## WORK TO BE COMPLETED
Given the listing below, write out exactly the lines starting with the line that has "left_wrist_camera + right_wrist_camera" and going on through the line that has "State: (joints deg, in", both kept.

## PROVIDED MATERIAL

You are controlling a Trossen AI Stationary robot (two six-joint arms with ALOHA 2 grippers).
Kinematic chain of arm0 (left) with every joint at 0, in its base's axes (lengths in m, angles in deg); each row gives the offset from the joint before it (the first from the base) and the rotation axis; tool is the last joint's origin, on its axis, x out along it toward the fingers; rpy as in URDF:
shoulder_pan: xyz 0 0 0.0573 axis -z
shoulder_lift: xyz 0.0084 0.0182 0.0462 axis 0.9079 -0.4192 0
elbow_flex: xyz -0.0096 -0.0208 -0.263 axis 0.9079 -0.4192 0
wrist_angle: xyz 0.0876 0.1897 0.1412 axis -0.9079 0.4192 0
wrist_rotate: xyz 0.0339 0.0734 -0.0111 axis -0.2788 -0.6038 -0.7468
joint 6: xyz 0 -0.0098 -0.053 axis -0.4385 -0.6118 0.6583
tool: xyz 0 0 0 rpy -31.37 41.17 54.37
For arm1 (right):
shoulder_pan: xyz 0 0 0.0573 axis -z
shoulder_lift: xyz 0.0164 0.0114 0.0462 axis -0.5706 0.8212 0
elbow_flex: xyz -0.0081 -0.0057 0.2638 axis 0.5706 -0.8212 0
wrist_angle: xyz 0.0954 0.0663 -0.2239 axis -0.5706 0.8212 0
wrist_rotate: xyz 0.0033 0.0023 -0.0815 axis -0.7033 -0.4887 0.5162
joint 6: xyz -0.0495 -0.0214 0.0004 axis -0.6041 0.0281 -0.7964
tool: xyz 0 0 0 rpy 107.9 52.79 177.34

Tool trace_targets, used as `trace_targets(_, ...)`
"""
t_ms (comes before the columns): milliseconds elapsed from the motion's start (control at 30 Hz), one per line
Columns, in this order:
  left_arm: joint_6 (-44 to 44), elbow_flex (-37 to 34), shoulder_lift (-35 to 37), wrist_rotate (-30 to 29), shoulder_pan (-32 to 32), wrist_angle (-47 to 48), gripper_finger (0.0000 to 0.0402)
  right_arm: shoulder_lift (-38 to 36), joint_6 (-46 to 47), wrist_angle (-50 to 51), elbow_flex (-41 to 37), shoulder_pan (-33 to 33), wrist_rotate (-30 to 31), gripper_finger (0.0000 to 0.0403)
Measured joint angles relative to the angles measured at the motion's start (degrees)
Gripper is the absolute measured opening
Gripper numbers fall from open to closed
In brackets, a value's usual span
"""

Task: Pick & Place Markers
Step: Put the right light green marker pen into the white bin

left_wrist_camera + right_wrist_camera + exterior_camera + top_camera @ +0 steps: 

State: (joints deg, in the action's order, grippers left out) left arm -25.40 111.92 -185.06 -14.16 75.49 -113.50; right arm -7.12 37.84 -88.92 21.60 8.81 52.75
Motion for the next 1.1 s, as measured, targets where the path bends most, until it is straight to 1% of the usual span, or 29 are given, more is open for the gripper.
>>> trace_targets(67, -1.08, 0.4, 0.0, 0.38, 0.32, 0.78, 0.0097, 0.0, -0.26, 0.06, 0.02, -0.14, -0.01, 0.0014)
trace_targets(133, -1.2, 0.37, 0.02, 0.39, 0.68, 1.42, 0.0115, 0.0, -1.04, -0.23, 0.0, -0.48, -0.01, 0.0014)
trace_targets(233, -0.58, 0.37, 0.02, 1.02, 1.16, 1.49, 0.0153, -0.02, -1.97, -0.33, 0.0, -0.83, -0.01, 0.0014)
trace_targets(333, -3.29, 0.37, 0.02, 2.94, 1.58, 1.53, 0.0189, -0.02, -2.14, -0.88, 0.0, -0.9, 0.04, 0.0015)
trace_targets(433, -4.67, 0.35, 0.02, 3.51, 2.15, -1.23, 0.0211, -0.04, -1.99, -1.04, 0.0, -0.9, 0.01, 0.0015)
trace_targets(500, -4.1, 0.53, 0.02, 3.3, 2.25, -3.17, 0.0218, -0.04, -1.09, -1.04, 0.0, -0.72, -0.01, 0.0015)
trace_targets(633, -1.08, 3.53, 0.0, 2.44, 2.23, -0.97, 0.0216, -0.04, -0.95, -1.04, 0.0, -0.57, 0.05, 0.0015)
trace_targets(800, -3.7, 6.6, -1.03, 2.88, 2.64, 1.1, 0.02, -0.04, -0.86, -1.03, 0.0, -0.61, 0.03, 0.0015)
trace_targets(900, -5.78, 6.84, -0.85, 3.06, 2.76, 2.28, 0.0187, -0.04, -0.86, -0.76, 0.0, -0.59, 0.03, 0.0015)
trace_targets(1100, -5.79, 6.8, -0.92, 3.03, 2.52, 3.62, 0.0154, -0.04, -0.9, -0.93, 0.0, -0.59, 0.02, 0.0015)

## OUTPUT FOR THIS TASK
left_wrist_camera + right_wrist_camera + exterior_camera + top_camera @ +0 steps: 

State: (joints deg, in the action's order, grippers left out) left arm -25.40 111.92 -185.06 -14.16 75.49 -113.50; right arm -7.12 37.84 -88.92 21.60 8.81 52.75

There is nothing further to the answer.